The company that created Archie comic books has been targeted in a sexual harassment lawsuit. The lawsuit alleges that the co-CEO of the company is guilty of sexual harassment and purposefully creating a hostile work environment filled with intimidation and inappropriate behavior. The comic book maker’s editor in chief, in addition to six more employees, brought this lawsuit forward after a previous sexual harassment lawsuit was filed in July 2011. The previous lawsuit settled out of court but employees say that the inappropriate behavior continues to be a problem.
Archie Comics, which sells its products in Florida and throughout the rest of the United States, has been in business for many years. The problems referenced in the current action involve the behavior of the company’s co-CEO, who is the widow of a former executive of the company. The employees say that the woman’s inappropriate behavior included bursting into a meeting of four men to scream a word used to describe male genitals at them.

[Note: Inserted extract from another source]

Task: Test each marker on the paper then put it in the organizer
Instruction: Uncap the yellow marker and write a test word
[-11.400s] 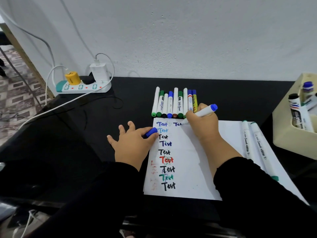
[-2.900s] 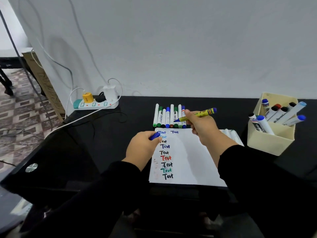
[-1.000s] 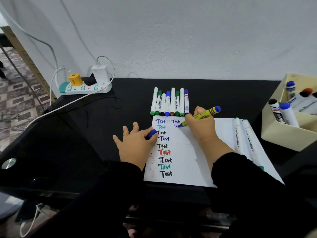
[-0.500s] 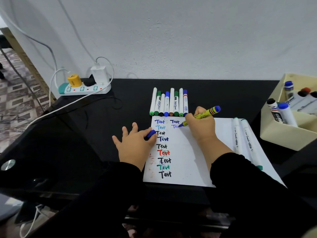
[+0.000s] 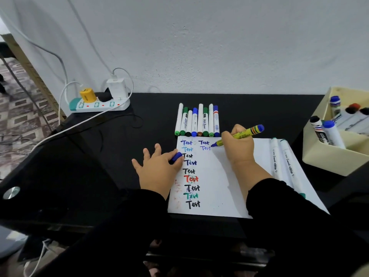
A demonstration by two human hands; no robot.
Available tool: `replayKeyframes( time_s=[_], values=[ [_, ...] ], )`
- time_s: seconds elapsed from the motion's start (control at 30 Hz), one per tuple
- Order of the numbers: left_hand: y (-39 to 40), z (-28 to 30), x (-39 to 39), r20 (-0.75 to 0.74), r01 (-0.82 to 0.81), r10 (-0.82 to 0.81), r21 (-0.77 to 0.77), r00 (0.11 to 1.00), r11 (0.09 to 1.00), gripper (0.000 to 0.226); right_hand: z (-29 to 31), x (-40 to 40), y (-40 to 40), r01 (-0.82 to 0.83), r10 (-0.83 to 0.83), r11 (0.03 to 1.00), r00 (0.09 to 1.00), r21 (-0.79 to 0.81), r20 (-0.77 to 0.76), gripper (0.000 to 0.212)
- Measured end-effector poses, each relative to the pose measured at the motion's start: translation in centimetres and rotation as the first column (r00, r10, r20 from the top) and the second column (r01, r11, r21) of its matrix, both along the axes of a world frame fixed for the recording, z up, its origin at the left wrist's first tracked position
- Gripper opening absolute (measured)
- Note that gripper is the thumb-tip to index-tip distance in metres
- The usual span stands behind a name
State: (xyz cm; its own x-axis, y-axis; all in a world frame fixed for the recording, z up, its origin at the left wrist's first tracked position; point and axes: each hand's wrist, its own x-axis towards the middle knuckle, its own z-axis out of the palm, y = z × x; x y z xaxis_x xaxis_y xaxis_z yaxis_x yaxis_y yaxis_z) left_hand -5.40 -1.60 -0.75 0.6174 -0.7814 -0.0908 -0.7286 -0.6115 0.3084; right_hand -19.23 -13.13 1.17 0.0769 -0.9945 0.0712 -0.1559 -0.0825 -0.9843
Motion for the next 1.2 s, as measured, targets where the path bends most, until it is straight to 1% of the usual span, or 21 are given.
replayKeyframes(
  time_s=[0.1, 0.17, 0.23, 0.33, 0.4, 0.43, 0.47, 0.5, 0.57, 0.6, 0.63, 0.67, 0.73, 0.8, 0.87, 0.93, 1.0, 1.07, 1.13, 1.17, 1.2],
  values=[
    [0.2, 0.1, -0.1, -0.008, 0.004, -0.004, -0.007, 1.0, 1.0, 0.048, 0.1, -0.3, 0.2, 0.095, -0.094, 0.995, 0.993, -0.01, 0.066, 0.038],
    [0.3, 0.2, -0.2, -0.01, 0.01, -0.011, -0.006, 1.0, 1.0, 0.048, 0.5, -0.6, 0.2, 0.105, -0.104, 0.994, 0.992, -0.011, 0.073, 0.039],
    [0.3, 0.2, -0.2, -0.015, 0.015, -0.015, -0.01, 1.0, 1.0, 0.048, 0.9, -0.9, -0.1, 0.103, -0.106, 0.994, 0.991, 0.038, 0.076, 0.039],
    [0.2, 0.5, -0.1, -0.008, 0.018, -0.018, 0.034, 1.0, 0.999, 0.048, 1.7, -1.4, -0.2, 0.06, -0.074, 0.987, 0.993, 0.146, 0.09, 0.039],
    [0.2, 0.9, -0.2, 0.057, 0.031, -0.036, 0.085, 0.998, 0.996, 0.048, 2.2, -1.8, -0.1, 0.011, -0.039, 0.977, 0.991, 0.213, 0.125, 0.038],
    [0.3, 1.3, -0.4, 0.085, 0.04, -0.047, 0.082, 0.995, 0.996, 0.047, 2.5, -2.1, 0.1, -0.013, -0.021, 0.97, 0.99, 0.242, 0.138, 0.038],
    [0.4, 1.6, -0.6, 0.096, 0.053, -0.057, 0.044, 0.994, 0.998, 0.047, 2.9, -2.3, 0.4, -0.035, -0.004, 0.964, 0.989, 0.264, 0.148, 0.038],
    [0.5, 2.1, -0.9, 0.08, 0.076, -0.073, -0.035, 0.994, 0.997, 0.046, 3.4, -2.5, 0.8, -0.059, 0.015, 0.959, 0.987, 0.276, 0.16, 0.038],
    [0.9, 3.2, -1.6, -0.039, 0.149, -0.164, -0.259, 0.986, 0.954, 0.042, 4.3, -2.9, 1.6, -0.116, 0.063, 0.956, 0.979, 0.271, 0.195, 0.041],
    [1.2, 4.1, -2.2, -0.123, 0.176, -0.23, -0.343, 0.965, 0.923, 0.041, 4.8, -3.1, 2.0, -0.14, 0.082, 0.954, 0.973, 0.265, 0.217, 0.042],
    [1.5, 5.1, -2.8, -0.207, 0.19, -0.286, -0.387, 0.936, 0.902, 0.04, 5.4, -3.2, 2.5, -0.162, 0.099, 0.952, 0.966, 0.258, 0.239, 0.042],
    [1.8, 6.0, -3.3, -0.284, 0.186, -0.32, -0.413, 0.904, 0.892, 0.039, 6.0, -3.4, 2.9, -0.182, 0.115, 0.951, 0.959, 0.251, 0.258, 0.043],
    [2.6, 7.4, -4.2, -0.448, 0.115, -0.335, -0.45, 0.829, 0.886, 0.038, 7.1, -3.6, 3.8, -0.211, 0.142, 0.95, 0.947, 0.228, 0.288, 0.042],
    [3.4, 8.3, -4.7, -0.609, 0.004, -0.346, -0.491, 0.714, 0.871, 0.04, 8.0, -4.0, 4.7, -0.225, 0.16, 0.955, 0.94, 0.195, 0.303, 0.042],
    [4.1, 8.9, -5.3, -0.7, -0.074, -0.345, -0.494, 0.625, 0.866, 0.038, 8.7, -4.4, 5.5, -0.229, 0.175, 0.96, 0.941, 0.164, 0.291, 0.041],
    [4.7, 9.5, -5.9, -0.743, -0.113, -0.332, -0.478, 0.581, 0.871, 0.028, 9.2, -4.7, 6.4, -0.235, 0.193, 0.963, 0.943, 0.133, 0.272, 0.041],
    [5.1, 10.0, -6.3, -0.748, -0.127, -0.325, -0.476, 0.579, 0.87, 0.018, 9.7, -5.0, 7.1, -0.233, 0.2, 0.966, 0.947, 0.108, 0.252, 0.041],
    [5.5, 10.4, -6.6, -0.726, -0.118, -0.331, -0.491, 0.603, 0.863, 0.015, 10.0, -5.2, 7.7, -0.234, 0.205, 0.968, 0.949, 0.095, 0.241, 0.04],
    [5.8, 10.9, -6.8, -0.677, -0.07, -0.349, -0.509, 0.647, 0.858, 0.009, 10.3, -5.3, 8.2, -0.253, 0.231, 0.964, 0.947, 0.076, 0.222, 0.04],
    [6.0, 11.2, -6.9, -0.661, -0.041, -0.365, -0.514, 0.655, 0.857, 0.006, 10.4, -5.4, 8.5, -0.268, 0.249, 0.961, 0.945, 0.066, 0.211, 0.04],
    [6.1, 11.4, -7.0, -0.649, -0.012, -0.382, -0.517, 0.658, 0.856, 0.008, 10.5, -5.3, 8.7, -0.283, 0.265, 0.958, 0.941, 0.057, 0.21, 0.041]
  ],
)
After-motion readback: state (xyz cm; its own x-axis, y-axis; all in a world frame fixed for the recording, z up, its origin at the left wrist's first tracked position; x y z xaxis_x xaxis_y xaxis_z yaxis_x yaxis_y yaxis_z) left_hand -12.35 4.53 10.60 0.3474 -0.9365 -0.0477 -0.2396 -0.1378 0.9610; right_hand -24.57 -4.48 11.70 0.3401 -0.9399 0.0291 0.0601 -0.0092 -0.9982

Employees also claim that the woman tried to contract a Hell’s Angel to come to the office for the express purpose of intimidating them. In their 29-page legal complaint, the Archie Comic employees are trying to legally prevent the woman from contacting them or any member of their families. After the previous lawsuit settled and her inappropriate behavior continued, employees describe the current suit as a last attempt effort at correcting the problem.
Florida state law protects employees from sexual harassment, intimidation and abuse. Those who feel they are being subjected to unfair treatment on the job can seek justice through the civil court system. Upon satisfactory proof, victims can receive financial compensation for time spent away from work. They can also seek financial reimbursement for lost promotions, terminations, psychological pain and suffering and other types of damages recognized by state and federal laws.